The Ljubljana Town Hall (Slovene: Ljubljanska mestna hiša, also known as Ljubljanski rotovž or simply Rotovž or Magistrat) is the town hall in Ljubljana, the capital of Slovenia, is the seat of the City Municipality of Ljubljana. It is located at Town Square in the city centre close to Ljubljana Cathedral.

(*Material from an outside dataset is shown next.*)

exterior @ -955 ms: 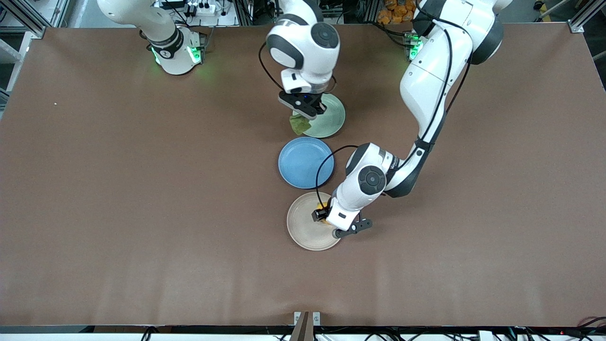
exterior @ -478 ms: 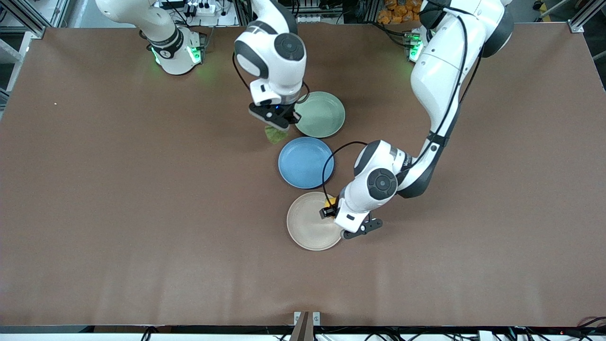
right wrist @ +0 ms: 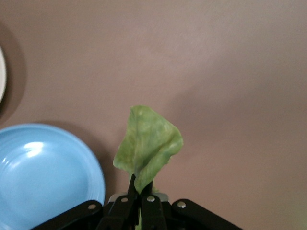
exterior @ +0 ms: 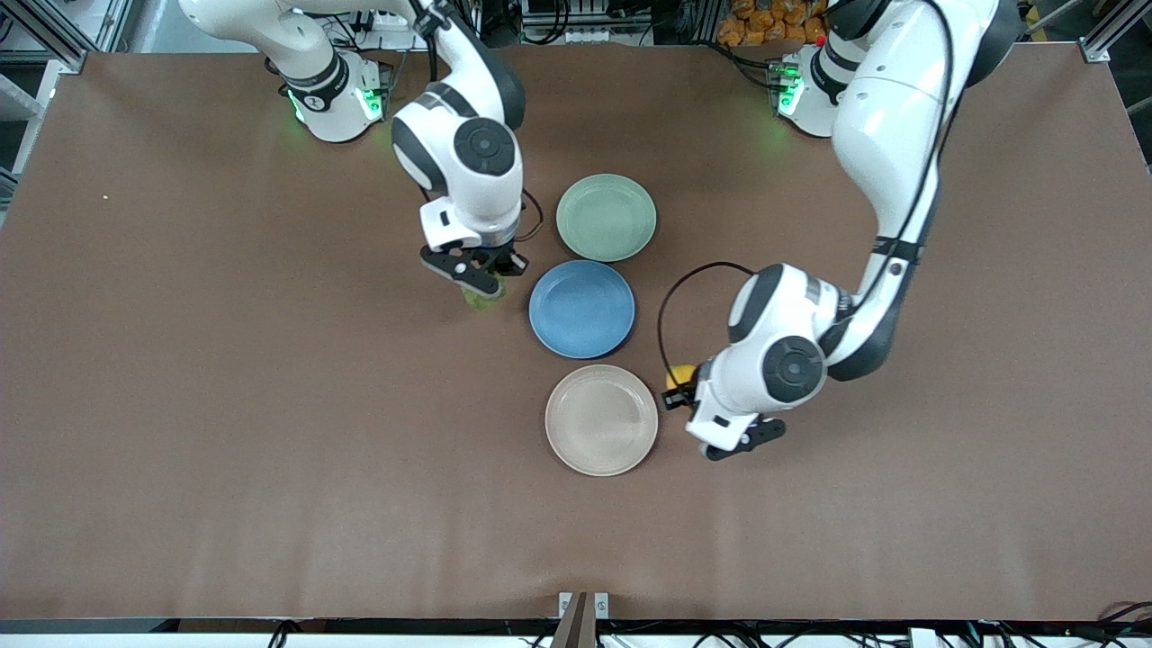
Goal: Pick lemon and lettuce from plates
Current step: 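Lift the lettuce with the right gripper while the left gripper lifts the lemon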
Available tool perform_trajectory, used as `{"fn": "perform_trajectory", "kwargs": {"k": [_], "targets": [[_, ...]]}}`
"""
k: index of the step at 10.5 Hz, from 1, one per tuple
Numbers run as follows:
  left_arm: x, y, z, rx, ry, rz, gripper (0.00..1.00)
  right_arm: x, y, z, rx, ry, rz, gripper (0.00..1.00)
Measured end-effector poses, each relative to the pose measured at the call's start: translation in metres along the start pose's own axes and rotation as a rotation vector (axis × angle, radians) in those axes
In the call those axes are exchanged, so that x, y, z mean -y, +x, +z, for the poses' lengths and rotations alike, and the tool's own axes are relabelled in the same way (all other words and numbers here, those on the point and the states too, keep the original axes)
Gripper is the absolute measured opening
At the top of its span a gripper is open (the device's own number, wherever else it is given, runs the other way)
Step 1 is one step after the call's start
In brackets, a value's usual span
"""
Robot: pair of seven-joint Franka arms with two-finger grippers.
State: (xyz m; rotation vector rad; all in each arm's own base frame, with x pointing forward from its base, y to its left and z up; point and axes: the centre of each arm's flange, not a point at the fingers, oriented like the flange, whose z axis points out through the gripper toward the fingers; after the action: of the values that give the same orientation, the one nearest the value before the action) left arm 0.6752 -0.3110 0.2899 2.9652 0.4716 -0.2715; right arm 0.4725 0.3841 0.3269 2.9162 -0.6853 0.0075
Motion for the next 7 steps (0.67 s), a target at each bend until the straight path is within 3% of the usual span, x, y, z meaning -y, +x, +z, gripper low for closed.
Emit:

The original building was built in a Gothic style in 1484, probably upon the plans by the Carniolan architect Peter Bezlaj.[1] Between 1717 and 1719,[2] the building underwent a Baroque renovation with a Venetian inspiration by the architect Gregor Maček,[3] who probably copied from the plans of the Italian architect Carlo Martinuzzi.[2] In the mid-1920s, a monument to the Serbian and first Yugoslav king Peter I was erected in the entrance of the Town Hall. The monument, designed by the architect Jože Plečnik, was removed and destroyed by the Fascist Italian occupation authorities of the Province of Ljubljana in April 1941.

Outside the town hall stands a replica of the Baroque Robba's fountain, work of Francesco Robba. The original work, finished in 1751, is kept in the National Gallery.

References[edit]

  1. ^ Suhadolnik, Jože (1994). "Stavbni razvoj v Ljubljani (1144–1895) in arhivsko gradivo Zgodovinskega arhiva Ljubljana" [Architectural Development of Ljubljana (1144–1895) and the Archives of the Historical Archives of Ljubljana]. Kronika: časopis za slovensko krajevno zgodovino [The Chronicle: the Newspaper for the Slovenian History of Places] (in Slovene) (Association of Slovenian Historical Societies, Section for the History of Places) 42. ISSN 0023-4923. 
  2. ^ a b "Kamniti dokumenti ljubljanske zgodovine" [Stone Documents of the History of Ljubljana]. MMC RTV Slovenija (in Slovene). RTV Slovenija. 31 May 2006. 
  3. ^ Žvanut, Katja (1999). "Meščani Ljubljane in njihova mestna hiša". Kronika: časopis za slovensko krajevno zgodovino [The Chronicle: the Newspaper for the Slovenian History of Places] (in Slovene, with an abstract in English and a summary in German) (Association of Slovenian Historical Societies, Section for the History of Places) 47 (1/2). ISSN 0023-4923. 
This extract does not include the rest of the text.